Le chef espagnol Santi Santamaria, trois étoiles au guide Michelin et souvent présenté comme le grand rival de Ferran Adria, catalan comme lui, est décédé mercredi à Singapour, a-t-on appris auprès de son restaurant, El Can Fabes.

Il est mort «dans son restaurant de Singapour», à l'âge de 53 ans, a déclaré à l'AFP un responsable de son établissement situé à Sant Celoni, près de Barcelone (nord-est de l'Espagne). Celui-ci n'était pas en mesure de préciser les raisons du décès mais selon le quotidien El Mundo, il s'agirait d'une crise cardiaque.

D'après le chef français multi-étoilé Joël Robuchon, dont les équipes préparent à Singapour l'ouverture de deux nouveaux restaurants, M. Santamaria fêtait le premier anniversaire de son restaurant singapourien quand il a été pris d'un malaise devant plusieurs centaines de personnes.

Connu pour ses plats créatifs aux racines locales, il défendait une cuisine contemporaine, sur des bases classiques, avec une vraie «typicité et identité», a affirmé M. Robuchon, joint par l'AFP à Las Vegas.

Outre son restaurant en Catalogne, il s'était vu attribuer deux étoiles à Madrid pour son restaurant Sant Celoni.

Pourfendeur de la cuisine expérimentale dite «moléculaire», chère à Ferran Adria du restaurant El Bulli, il n'avait pas hésité à affirmer que celle-ci pouvait nuire à la santé, déclenchant alors ce que les médias avaient appelé une «guerre des chefs».

Santamaria, fils de paysans et adepte des produits du terroir, évoquait même un «divorce conceptuel et éthique» avec Adria, pour qui il assurait avoir néanmoins «un immense respect».

Dans son livre «La Cuisine à nu», il dénonçait aussi la «cuisine-spectacle» utilisant des ingrédients et procédés industriels au détriment, selon lui, de la qualité naturelle des produits. «S'il s'agit d'avoir des expériences artificielles, on y arrive déjà avec des cachets et des drogues», avait-il notamment déclaré.

Pour le célèbre chef français Alain Ducasse, interrogé par l'AFP, Santi Santamaria était «un homme entier et généreux» ainsi qu'un «fin cuisinier, sensible et rigoureux».

«Il avait une affinité profonde avec la cuisine française dont il avait une connaissance exceptionnelle», a-t-il souligné, qualifiant sa «cuisine du produit» de «juste et essentielle», à son image.

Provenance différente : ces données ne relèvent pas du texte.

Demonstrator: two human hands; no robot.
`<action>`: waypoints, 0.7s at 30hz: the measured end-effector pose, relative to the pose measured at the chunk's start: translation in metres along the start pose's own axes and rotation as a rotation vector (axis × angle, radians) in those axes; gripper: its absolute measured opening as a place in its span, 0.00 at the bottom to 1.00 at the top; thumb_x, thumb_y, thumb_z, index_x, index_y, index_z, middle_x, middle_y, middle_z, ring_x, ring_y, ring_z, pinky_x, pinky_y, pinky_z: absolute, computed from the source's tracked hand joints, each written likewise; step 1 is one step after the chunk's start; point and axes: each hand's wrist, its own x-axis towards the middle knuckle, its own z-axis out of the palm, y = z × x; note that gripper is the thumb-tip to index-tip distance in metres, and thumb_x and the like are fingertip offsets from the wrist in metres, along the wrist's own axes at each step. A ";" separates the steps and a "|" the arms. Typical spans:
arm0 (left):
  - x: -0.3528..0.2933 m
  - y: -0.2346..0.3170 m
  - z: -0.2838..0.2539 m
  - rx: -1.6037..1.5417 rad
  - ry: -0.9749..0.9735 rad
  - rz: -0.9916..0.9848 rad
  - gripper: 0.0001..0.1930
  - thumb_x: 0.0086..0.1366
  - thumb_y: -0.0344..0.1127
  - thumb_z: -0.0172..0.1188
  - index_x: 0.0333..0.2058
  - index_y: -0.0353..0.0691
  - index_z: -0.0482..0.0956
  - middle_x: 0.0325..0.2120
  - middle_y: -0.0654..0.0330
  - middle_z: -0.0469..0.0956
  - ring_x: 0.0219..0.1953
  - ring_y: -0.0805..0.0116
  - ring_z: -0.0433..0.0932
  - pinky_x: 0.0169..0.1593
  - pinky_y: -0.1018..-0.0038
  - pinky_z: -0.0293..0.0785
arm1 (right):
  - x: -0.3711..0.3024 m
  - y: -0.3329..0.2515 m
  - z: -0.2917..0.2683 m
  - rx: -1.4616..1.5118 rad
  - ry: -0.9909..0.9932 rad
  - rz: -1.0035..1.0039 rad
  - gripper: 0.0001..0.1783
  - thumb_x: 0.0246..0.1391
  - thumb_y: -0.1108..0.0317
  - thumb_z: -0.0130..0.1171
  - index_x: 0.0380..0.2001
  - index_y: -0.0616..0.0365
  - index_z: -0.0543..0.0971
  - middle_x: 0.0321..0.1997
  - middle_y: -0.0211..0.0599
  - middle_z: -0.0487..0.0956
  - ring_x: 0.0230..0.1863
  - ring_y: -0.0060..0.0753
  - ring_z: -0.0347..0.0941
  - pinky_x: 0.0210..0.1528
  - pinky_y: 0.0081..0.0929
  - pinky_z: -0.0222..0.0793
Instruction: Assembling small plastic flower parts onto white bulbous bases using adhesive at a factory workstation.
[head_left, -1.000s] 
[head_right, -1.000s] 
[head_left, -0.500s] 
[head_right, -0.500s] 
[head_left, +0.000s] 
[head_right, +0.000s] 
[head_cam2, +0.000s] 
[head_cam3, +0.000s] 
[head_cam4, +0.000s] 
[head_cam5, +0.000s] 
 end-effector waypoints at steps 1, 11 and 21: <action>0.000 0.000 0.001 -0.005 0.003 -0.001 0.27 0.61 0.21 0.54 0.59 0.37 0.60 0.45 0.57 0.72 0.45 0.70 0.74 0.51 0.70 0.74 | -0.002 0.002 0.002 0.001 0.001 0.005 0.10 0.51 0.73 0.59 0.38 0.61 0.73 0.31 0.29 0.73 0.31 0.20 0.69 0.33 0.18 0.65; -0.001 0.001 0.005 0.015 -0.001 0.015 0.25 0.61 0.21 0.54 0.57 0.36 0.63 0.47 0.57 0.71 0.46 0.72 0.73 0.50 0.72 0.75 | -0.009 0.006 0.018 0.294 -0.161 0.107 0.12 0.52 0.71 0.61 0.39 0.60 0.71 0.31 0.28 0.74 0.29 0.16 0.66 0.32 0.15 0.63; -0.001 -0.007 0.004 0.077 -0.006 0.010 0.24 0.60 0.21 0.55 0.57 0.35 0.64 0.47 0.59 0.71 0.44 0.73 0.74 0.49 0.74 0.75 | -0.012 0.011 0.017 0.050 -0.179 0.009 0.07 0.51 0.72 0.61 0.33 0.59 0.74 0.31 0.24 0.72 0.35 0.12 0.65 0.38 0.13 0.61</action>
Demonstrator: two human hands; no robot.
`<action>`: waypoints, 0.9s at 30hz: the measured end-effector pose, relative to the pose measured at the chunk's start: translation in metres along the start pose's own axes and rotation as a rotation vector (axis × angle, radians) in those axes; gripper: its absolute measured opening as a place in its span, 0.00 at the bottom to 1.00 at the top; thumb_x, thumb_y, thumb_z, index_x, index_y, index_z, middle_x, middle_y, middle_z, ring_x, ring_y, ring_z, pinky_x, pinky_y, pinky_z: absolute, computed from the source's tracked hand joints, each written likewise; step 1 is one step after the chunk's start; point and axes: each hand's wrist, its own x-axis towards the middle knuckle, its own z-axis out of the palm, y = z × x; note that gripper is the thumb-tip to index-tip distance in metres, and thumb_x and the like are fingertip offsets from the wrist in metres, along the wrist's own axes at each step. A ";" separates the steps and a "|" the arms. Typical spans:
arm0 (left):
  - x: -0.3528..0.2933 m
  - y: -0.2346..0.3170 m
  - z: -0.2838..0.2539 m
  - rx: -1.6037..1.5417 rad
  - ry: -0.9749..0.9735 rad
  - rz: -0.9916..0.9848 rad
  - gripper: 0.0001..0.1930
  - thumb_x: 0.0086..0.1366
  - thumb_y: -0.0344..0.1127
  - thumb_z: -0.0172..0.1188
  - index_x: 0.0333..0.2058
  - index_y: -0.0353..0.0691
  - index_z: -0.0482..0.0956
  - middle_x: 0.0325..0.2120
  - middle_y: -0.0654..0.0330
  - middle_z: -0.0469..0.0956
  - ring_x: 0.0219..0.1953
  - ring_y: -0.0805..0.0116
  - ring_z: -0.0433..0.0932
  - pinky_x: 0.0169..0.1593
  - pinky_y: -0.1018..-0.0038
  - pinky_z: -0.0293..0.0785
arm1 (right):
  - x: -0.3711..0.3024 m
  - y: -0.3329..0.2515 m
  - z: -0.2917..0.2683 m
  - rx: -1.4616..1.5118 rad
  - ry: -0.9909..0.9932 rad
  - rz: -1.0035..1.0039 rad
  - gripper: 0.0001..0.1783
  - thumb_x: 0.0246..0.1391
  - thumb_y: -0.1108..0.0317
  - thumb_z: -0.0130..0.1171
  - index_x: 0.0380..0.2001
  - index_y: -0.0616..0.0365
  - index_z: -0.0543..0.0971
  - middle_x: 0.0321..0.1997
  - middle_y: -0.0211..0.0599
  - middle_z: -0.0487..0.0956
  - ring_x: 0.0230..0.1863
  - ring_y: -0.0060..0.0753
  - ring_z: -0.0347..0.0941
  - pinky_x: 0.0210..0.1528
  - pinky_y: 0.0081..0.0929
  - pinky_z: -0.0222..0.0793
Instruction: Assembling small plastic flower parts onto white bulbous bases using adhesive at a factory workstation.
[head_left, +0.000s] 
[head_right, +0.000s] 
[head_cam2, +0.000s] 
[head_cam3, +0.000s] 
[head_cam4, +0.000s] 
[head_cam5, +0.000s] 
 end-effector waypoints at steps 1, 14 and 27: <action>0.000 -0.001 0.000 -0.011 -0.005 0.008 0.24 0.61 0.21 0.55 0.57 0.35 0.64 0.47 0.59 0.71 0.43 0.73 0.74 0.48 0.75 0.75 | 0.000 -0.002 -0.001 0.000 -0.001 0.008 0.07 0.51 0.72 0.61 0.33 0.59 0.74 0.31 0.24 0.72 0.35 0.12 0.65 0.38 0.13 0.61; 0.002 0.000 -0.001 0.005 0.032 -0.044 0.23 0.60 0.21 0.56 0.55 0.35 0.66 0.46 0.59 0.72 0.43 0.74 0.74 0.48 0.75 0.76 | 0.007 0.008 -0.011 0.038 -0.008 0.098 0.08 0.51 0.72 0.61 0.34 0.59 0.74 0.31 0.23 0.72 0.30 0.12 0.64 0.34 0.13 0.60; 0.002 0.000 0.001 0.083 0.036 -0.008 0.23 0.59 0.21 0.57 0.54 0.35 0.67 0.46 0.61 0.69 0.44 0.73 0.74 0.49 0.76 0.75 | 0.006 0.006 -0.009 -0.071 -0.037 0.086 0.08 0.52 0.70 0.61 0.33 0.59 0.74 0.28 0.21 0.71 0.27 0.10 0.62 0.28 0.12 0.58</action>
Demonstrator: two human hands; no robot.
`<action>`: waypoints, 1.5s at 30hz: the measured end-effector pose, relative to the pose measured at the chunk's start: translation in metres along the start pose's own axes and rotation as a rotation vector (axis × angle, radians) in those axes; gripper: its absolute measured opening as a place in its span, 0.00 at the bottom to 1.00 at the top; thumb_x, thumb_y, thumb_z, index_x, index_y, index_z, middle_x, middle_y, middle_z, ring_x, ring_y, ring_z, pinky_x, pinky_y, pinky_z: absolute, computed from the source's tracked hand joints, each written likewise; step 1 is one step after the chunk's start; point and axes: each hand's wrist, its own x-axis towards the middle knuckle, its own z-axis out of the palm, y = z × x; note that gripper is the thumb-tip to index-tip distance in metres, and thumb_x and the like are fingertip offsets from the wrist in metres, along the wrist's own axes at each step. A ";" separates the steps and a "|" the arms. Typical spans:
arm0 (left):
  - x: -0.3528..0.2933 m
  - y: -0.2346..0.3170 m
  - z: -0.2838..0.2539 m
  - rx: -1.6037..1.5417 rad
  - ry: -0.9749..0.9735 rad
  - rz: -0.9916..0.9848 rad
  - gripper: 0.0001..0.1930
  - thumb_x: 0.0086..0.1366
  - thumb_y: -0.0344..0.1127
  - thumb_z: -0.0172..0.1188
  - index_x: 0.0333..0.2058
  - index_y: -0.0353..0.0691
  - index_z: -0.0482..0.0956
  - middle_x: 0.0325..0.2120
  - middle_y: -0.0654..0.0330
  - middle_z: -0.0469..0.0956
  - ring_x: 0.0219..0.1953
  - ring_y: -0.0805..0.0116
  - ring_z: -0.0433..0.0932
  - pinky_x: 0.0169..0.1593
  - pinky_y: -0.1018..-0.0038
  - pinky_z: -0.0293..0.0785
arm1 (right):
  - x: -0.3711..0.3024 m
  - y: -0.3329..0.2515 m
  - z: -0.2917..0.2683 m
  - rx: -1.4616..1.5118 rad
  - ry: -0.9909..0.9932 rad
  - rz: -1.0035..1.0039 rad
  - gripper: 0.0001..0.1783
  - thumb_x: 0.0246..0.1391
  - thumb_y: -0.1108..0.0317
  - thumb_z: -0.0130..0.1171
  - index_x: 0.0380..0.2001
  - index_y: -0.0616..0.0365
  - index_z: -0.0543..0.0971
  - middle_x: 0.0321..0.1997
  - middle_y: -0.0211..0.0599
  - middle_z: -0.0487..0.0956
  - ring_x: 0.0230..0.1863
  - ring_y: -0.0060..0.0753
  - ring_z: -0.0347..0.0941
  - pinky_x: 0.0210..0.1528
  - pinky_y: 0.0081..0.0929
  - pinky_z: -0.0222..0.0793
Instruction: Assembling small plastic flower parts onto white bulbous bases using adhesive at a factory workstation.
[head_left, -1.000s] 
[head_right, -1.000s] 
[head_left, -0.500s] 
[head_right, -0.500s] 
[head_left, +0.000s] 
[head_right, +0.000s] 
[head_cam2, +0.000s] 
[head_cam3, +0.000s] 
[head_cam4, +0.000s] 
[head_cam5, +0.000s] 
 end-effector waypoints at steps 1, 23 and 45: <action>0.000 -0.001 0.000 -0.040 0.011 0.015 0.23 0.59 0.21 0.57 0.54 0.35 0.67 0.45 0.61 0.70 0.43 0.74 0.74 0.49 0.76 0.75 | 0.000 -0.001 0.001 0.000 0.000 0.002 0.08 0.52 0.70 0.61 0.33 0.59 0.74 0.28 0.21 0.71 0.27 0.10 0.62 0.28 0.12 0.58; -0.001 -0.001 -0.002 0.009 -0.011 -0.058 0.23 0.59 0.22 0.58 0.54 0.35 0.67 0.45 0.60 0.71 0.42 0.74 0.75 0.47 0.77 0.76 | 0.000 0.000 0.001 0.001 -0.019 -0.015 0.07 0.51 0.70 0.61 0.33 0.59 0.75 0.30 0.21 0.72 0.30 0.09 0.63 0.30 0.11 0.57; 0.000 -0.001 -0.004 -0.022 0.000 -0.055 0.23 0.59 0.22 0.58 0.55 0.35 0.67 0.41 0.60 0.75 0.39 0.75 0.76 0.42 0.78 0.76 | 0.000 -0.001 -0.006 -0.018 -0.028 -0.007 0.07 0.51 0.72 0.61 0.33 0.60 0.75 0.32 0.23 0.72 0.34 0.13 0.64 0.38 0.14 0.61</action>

Pour Joël Robuchon, c'était «un homme de coeur, grand professionnel et très chaleureux». A Singapour, son restaurant, «très moderne, est l'un des meilleurs», a-t-il assuré.

«Il avait des convictions très fortes sur la cuisine chère à son coeur et une passion pour les produits locaux», a expliqué à l'AFP Jaume Tapies, président des Relais et Châteaux et ami proche de M. Santamaria.

«C'était aussi un amoureux de la Catalogne, farouchement opposé au franquisme et qui a régulièrement eu des problèmes avec la Garde civile à cette époque», a ajouté M. Tapies, lui-même catalan.

Installé dans la maison de ses parents, qui l'a vu naître et où est situé son restaurant, Santi Santamaria, très «fidèle à ses racines», était devenu un cuisinier autodidacte après avoir travaillé en usine comme dessinateur, a indiqué M. Tapies.

«Comme souvent les hommes costauds, corpulents, il avait un côté nounours, très généreux», a expliqué à l'AFP Alain Dutournier, chef du Carré des Feuillants à Paris, évoquant des repas pendant lesquels M. Santamaria voulait «tout faire goûter» à ses convives.